The Parallel Rise of Vaccinomics and Global Health
Why dedicate an entire issue of the OMICS to 21st century vaccine design and vaccinomics for innovation in global health? Decades after the above plea made by Jawaharlal Nehru, India's first and longest serving Prime Minister and a scientific visionary (Pang, 2011), we still lack safe and highly effective vaccines against the common pathogens seriously affecting global society such as neglected tropical diseases and helminth infections, tuberculosis, human immunodeficiency virus, and malaria. These gaps in global health are deepened further by the lack of development of new antimicrobial drugs. Although marked person-to-person and population variability in safety and efficacy of vaccines does exist (Thomas and Moridani, 2010), diagnostics that accurately identify vaccine outcomes are currently not available. Novel diagnostics would help improve customized use of vaccines in subpopulations wherein they display enhanced safety and efficacy. Moreover, signaling an expansion in the classic framing of public health from “prevention” to include “therapeutics,” vaccines are finding new applications in treatment of chronic noncommunicable diseases such as cancer and obesity that increasingly impact health in developing countries (Daar, 2010). Truly, a fresh new look at how we design vaccines and apply them judiciously to benefit global health is essential and timely in the present age of data enabled science and postgenomics integrative biology.
The term “vaccinomics” was coined by Poland and colleagues in 2007 (Poland, 2007; Poland et al., 2007). It refers to the integrated use of data enabled multiomics approaches to understand the mechanisms responsible for heterogeneity in humoral, cell-mediated, and innate immune responses to vaccines at both the individual and population level. As with other examples of data enabled sciences (e.g., pharmacogenomics, nutrigenomics) (Kolker, 2011; Ozdemir et al., 2009), vaccinomics can also be conceptualized as a “science of understanding biological heterogeneity” in vaccine effectiveness and safety. Following the rapid rise of vaccinomics over the past few years, and despite its clear importance for the global public health community, there has been no focused multidisciplinary discussion to synthesize these two strands of knowledge.
Omics technologies, when considered under a sound public health genomics framework (Burke et al., 2010; Khoury et al., 2009; O'Leary and Zimmern, 2010), can offer innovative and potentially cost-effective solutions to current priorities in global health. On May 5, 2009, the Obama Administration announced the U.S. Global Health Initiative which, if appropriated by Congress each year, would provide US$63 billion over 6 years (2009–2014) (Hotez, 2011; The White House, 2009). On January 29, 2010, Bill and Melinda Gates, through the Gates Foundation, pledged $10 billion over 10 years to fund research, development, and delivery of vaccines to the world's poorest countries. The Foundation also recently collaborated with the Grand Challenges Canada Program and the Canadian Institutes of Health Research in awarding the first Canadian Grand Challenges grant, which addresses debilitating parasitic diseases in the developing world. PATH, the Program for Appropriate Technology in Health, has projects for a number of vaccines and vaccine technologies, and has experienced recent historic success with a new meningitis vaccine tailored for Africa.
More recently, a policy report released by the Global Health Technologies Coalition, a group of nearly 40 nonprofit organizations working for vaccines, diagnostics, and drugs that can save lives in the developing countries, emphasized that global health activities provide societal returns that extend well beyond health (PATH, 2011).

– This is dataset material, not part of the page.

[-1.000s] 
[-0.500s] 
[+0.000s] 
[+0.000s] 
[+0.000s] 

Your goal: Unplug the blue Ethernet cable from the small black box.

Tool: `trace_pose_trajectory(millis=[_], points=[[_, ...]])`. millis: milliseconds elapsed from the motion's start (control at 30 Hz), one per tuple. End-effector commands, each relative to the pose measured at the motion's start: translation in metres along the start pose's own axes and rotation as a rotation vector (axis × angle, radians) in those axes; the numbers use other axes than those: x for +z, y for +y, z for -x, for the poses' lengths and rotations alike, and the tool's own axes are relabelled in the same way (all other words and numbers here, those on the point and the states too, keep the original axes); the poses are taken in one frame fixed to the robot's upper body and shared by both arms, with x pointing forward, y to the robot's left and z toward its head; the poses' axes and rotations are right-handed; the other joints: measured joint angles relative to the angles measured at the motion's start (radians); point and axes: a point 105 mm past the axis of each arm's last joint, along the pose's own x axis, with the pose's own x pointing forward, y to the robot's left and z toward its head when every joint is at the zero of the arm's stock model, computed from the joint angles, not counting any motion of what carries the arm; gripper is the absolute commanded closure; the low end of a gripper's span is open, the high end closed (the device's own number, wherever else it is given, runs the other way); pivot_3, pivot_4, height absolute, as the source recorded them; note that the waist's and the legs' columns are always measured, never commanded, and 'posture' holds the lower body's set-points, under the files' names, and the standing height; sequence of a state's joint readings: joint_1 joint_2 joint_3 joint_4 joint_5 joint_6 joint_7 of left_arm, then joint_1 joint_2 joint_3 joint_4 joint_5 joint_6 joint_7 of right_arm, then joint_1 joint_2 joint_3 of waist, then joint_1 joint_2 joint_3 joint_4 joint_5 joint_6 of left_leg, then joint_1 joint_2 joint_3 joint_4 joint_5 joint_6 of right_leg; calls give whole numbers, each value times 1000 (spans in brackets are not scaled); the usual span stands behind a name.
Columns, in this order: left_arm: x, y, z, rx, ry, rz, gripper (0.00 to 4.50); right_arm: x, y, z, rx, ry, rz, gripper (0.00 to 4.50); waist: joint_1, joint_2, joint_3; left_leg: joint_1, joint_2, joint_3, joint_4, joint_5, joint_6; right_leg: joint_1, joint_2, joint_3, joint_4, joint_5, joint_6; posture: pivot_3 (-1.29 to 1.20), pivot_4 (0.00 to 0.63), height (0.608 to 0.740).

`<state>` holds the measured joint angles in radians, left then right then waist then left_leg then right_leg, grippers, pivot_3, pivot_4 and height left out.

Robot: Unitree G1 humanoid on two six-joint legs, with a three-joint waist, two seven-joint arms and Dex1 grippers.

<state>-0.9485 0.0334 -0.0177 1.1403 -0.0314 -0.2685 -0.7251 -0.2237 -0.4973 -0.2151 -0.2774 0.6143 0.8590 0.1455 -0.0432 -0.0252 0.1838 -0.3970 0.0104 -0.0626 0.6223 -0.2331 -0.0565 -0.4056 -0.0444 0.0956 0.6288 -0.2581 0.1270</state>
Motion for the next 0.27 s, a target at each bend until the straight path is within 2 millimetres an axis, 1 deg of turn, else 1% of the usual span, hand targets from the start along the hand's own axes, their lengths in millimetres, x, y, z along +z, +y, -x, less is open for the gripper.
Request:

For example, in the State of California, global health activities in 2007 supported 350,000 high-quality jobs and $19.7 billion in wages and salaries (University of California, 2009). Interest in global health, however, is not limited to industrialized countries of the North or to North–South collaborations. Thorsteinsdóttir et al. (2011) has shown, for example, that South–South entrepreneurial collaboration in health biotech among the developing countries is substantial, and that such cooperation is on the political agenda of many developing countries' governments.
Seeking science-based solutions such as vaccinomics for the extant global public health priorities can only be achieved in a sustainable manner through a tri-partite integration of the biological, social, and political determinants of health (Khoury, 2011; Kickbusch, 2005; Marmot, 2010). Indeed, one cannot help but recognize the importance of the “causes of the causes” for health disparities noted in the quote above by Sir Marmot in his British Medical Association Presidency acceptance speech (Marmot, 2010). It is under this overarching tri-partite integrative vision that the current Vaccinomics and Global Public Health Special Issue has been planned and edited to inform our readership with contributions from leading experts in this rapidly emerging new subfield of data enabled science.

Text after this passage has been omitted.